Artist Carlyle Wolfe Lee records the changing form and color of the natural world.
Written by Allison Estes | Photographed by Joe Worthem and Thad Lee
In a graduate school art class 20 years ago, students were assigned a drawing project: Take 10 sheets of large Stonehenge paper, and stick with one subject for the whole semester. Carlyle Wolfe Lee chose zinnias.
“I started these quiet, contour line drawings of these flowers,” Lee said. “Contour line drawing is something you learn in beginner drawing, but it’s a great way to just develop your visual sensitivity.”
All that fall, Lee filled up the pages with lightly penciled, graceful petals. She couldn’t say exactly why, but something about the contemplative process captivated her; she felt it was taking her someplace. She describes it as an unfolding.
“I didn’t have a lot of artists in my life,” Lee said. “I’m really thankful for this now — but I didn’t have this sense of, ‘This is where I want to be, what I want to do, what I want to make.’ I just had this sense of, ‘There’s something about this that’s really right for me.’ And I could see the next step, but not the distance.”
The more she drew, the more she discovered. She loved the delicacy and variety of the blooms, and what she calls the balance between specific detail in the landscape and the fluid movements of changing color and light. The young artist had found, in the natural world, a subject area rich with information that so many overlook.
“With the contour line drawing, you are looking at the outline of a shape: the edges of a form,” Lee said. “That doesn’t mean just the silhouette, but you would look at where one petal ends and another starts. Or where a shape kind of turns in space and folds. Its appeal to me wasn’t just that I liked the finished product, but it was more such a discipline of looking. … it really increases your visual sensitivity, and just kind of what you see.”
She began making color studies. One series records, at 10-minute intervals, the changing colors from pre-dawn to sunup outside her bedroom window. Lee now has a “bank” of color studies through time and season: a visit to Monet’s garden at Giverny; rides across Delta farmland in winter; walking through the woods.
Along with the color studies, Lee has been collecting contour line drawings of plants for more than 20 years now. Stem, leaf and petal; myriad shapes and hues: To Lee, they are a visual language of form and color through the seasons — the very soul of her paintings.

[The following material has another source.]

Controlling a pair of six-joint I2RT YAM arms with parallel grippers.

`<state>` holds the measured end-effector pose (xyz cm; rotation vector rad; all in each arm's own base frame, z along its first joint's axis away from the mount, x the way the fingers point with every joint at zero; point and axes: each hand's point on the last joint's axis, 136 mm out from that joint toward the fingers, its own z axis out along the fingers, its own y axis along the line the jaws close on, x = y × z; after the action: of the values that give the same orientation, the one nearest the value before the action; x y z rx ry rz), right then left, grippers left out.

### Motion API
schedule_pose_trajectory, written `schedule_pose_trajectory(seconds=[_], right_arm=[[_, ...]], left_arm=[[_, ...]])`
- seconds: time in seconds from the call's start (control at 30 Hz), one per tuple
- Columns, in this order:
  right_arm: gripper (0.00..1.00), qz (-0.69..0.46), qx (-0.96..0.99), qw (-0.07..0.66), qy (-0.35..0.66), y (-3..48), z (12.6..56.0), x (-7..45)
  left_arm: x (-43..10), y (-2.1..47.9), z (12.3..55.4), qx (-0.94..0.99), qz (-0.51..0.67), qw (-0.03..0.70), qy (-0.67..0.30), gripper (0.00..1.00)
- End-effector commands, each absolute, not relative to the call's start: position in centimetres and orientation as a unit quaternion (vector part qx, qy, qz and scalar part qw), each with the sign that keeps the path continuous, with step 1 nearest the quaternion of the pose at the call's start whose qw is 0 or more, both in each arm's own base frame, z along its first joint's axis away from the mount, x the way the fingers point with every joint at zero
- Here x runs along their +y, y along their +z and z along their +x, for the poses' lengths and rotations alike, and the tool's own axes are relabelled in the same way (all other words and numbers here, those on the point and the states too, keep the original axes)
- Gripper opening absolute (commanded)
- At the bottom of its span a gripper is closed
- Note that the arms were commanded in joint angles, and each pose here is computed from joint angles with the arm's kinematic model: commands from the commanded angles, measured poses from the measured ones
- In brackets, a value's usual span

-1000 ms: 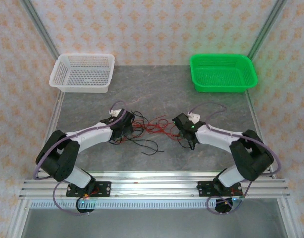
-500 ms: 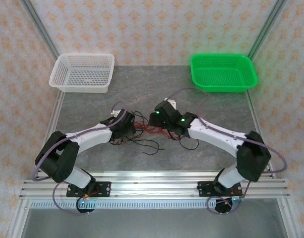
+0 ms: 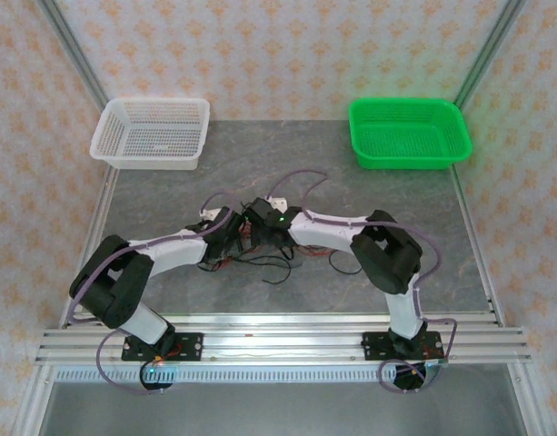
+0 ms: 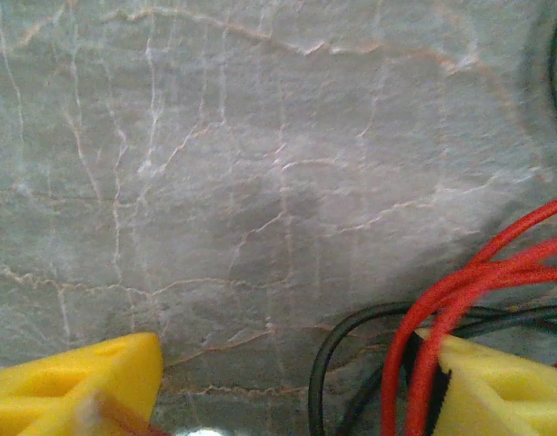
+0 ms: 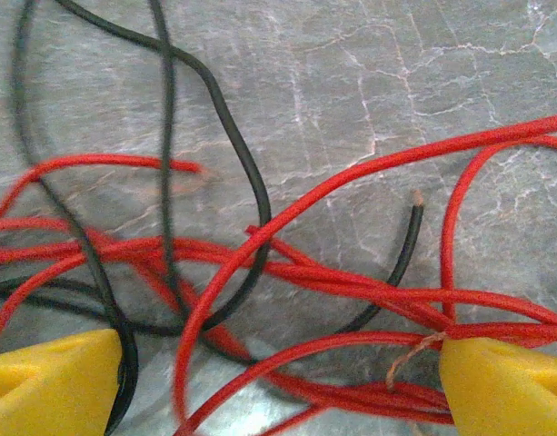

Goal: Untangle the cables

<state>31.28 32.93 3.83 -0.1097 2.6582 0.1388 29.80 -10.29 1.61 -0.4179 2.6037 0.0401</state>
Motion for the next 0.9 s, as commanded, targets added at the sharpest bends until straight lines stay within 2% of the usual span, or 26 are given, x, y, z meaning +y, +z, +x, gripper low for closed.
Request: schedule_pose_trajectory(seconds=[0.0, 0.2, 0.4, 0.6, 0.87], right_arm=[[0.90, -0.043, 0.969, 0.240, -0.027, 2.1, 31.3, 30.8], [0.85, -0.045, 0.965, 0.236, -0.104, -0.2, 31.0, 27.9], [0.78, -0.027, 0.959, 0.241, -0.149, 0.1, 30.7, 23.7], [0.74, 0.013, 0.959, 0.246, -0.141, 1.3, 30.7, 19.3], [0.73, 0.006, 0.963, 0.258, -0.077, 3.2, 31.5, 21.0]], left_arm=[[-9.0, 0.2, 29.4, 0.954, -0.167, 0.245, 0.042, 0.73], [-7.5, -0.4, 28.8, 0.948, -0.195, 0.246, 0.056, 0.73], [-4.9, 0.7, 28.3, 0.937, -0.231, 0.255, 0.057, 0.73], [-3.9, 1.5, 28.4, 0.928, -0.262, 0.264, 0.025, 0.74], [-5.5, 2.0, 29.6, 0.931, -0.249, 0.265, -0.018, 0.73]])
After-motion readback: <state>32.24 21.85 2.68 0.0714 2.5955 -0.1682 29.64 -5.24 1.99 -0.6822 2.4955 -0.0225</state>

“Over time this process developed,” Lee said. “I started cutting out the silhouettes from these shapes (the drawings). I would use those as stencils, but I didn’t even call them stencils at that point because it was just unfolding.”
Lee’s first stencils were paper, cut out by hand. But eventually she realized she needed to find another way, to save her hands. She draws each plant to scale, photographs it, then, using design software, she traces the image with a pen tool.
These days her stencils are laser cut from stainless steel, by Maximum Industries in Fort Worth, Texas. So along with precision parts for the medical and aerospace industries, and bulletproof guards for war vehicles, Maximum Industries now cuts out flowers.
Over the years, Lee’s way of looking at the world has accumulated into thousands of stencils and a whole body of connected work. She describes it in direct relation to the years it takes to establish a garden or an ecosystem.
“I love thinking about my scale and the length of my life and the length of my days in relation to all of these different plants being like they are and what they are as a whole — kind of how endless and vast it is, and the small part of it that I can even hope to touch in my whole life,” she said.
Like gardening, Lee’s process is very much influenced by the seasons. In fair weather, she is outside drawing. When it’s cold, she builds a big fire and cuts stencils.
“There are parts that feel like a harvest, where you’re using what you’ve invested, and parts where you’re investing in the bank where the next body of work will come from,” Lee said.
This year, Lee has returned her focus to the original drawings she made in art school.
“As I approach 20 years with this cumulative body of work, I decided to spend some time with the 10 large drawings of zinnias where the work began,” Lee said. “I decided to trace over the flower drawings with a darker pencil in hopes of using the lines in new ways, but also to reconnect with the long, quiet, thinking, listening, marking time process as I reflect and plan for the future.”
In the garden of Lee’s future, she hopes to develop a new group of sculptures and paintings based upon these lines. Another unfolding.
Caroline Herring is an internationally acclaimed artist. Her album, “Verses” (Continental Records), released in August 2019, is based on ancient scripture texts about wisdom, longing and love. The album is available at carolineherring.com.
“Caroline Herring and I grew up together in Canton, and studied at UM a few years apart. We also both went to Camp DeSoto and both still return as often as possible.
“Even though we don’t see each other very often and our work is very different, through the years we have encouraged each other and enjoyed having a long friendship, sharing the joys and challenges of pursuing creative work.
“A few summers ago, Caroline spent a few weeks at Camp DeSoto and wrote a song based on John 1:16-23 that quickly became a favorite. There is something glorious about 300 girls singing ‘grace upon grace upon grace upon grace from Him.’
“When she contacted me about making album artwork (for ‘Verses’), I was thrilled to help. I chose ‘Summer Garden’ because it is especially like summer at camp, bright and happy.”